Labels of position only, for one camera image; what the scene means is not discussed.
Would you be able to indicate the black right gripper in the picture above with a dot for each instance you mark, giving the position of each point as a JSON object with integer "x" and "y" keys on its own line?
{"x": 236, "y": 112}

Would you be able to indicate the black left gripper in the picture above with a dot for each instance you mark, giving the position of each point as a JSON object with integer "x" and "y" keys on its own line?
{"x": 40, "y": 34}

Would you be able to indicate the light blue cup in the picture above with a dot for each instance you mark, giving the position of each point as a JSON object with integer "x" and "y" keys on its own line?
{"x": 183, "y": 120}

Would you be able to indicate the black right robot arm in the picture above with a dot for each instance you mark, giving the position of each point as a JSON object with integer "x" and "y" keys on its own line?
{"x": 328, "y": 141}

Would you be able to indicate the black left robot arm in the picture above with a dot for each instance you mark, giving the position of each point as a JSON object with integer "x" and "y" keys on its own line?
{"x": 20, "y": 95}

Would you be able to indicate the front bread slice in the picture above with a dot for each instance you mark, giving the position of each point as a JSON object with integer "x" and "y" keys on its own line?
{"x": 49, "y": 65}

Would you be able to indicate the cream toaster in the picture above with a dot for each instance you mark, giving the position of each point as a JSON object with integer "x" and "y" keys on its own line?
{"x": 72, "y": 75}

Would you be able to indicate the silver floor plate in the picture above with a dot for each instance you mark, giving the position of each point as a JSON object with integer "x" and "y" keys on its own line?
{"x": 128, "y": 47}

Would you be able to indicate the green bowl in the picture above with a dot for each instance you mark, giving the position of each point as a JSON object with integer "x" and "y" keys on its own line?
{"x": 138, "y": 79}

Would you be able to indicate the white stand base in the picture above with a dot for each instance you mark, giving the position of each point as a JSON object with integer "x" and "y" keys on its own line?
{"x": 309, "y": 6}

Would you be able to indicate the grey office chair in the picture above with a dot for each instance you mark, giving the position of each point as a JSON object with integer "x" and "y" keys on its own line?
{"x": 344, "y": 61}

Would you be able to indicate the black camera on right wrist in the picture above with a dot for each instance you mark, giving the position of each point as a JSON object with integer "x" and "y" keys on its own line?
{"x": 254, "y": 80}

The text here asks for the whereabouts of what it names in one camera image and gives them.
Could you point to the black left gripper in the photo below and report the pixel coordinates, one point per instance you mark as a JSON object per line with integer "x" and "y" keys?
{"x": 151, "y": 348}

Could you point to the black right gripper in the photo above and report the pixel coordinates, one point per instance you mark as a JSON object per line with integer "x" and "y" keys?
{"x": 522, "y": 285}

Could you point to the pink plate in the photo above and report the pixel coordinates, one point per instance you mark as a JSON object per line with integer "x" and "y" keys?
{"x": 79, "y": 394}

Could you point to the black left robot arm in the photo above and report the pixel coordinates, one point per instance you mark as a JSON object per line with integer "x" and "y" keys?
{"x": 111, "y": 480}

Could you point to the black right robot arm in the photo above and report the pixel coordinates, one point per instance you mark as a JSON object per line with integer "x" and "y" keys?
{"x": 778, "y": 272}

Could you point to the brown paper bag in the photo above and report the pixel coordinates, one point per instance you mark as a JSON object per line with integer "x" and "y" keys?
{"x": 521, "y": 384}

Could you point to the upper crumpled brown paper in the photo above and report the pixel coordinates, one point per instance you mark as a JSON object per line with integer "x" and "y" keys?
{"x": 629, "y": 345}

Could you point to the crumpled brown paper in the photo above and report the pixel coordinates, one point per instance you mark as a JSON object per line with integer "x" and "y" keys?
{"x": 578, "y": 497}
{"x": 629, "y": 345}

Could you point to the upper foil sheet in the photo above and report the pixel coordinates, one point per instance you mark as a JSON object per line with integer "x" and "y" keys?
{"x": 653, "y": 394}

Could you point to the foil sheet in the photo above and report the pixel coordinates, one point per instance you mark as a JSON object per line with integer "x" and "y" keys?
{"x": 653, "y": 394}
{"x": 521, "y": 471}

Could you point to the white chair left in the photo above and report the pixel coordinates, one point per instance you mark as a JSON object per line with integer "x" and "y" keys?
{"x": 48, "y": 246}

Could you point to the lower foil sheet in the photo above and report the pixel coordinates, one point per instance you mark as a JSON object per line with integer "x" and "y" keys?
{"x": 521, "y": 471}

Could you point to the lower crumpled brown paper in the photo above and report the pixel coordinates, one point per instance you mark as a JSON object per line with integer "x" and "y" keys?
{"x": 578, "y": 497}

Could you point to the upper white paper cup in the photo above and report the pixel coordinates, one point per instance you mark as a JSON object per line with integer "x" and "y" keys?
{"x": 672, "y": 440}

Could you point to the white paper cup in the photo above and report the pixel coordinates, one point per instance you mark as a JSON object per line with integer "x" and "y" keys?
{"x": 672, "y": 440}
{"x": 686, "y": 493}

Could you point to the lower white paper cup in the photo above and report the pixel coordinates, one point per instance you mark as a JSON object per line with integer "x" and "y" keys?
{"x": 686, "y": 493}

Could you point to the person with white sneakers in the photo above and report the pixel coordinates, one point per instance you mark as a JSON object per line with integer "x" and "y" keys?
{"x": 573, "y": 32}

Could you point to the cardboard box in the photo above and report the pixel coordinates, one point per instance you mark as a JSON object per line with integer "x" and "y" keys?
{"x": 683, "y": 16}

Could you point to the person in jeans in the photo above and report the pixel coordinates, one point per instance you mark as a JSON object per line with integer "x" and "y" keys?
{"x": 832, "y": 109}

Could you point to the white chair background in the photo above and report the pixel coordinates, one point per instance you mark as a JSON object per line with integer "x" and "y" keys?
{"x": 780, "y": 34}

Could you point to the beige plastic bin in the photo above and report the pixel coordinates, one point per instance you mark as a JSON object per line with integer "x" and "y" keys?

= = = =

## Brief
Wherever a line in the entries holds "image", copy that line.

## Answer
Labels of position only, for one camera image; what the scene means is not discussed.
The text here asks for the whereabouts of what it names in one camera image and gives them.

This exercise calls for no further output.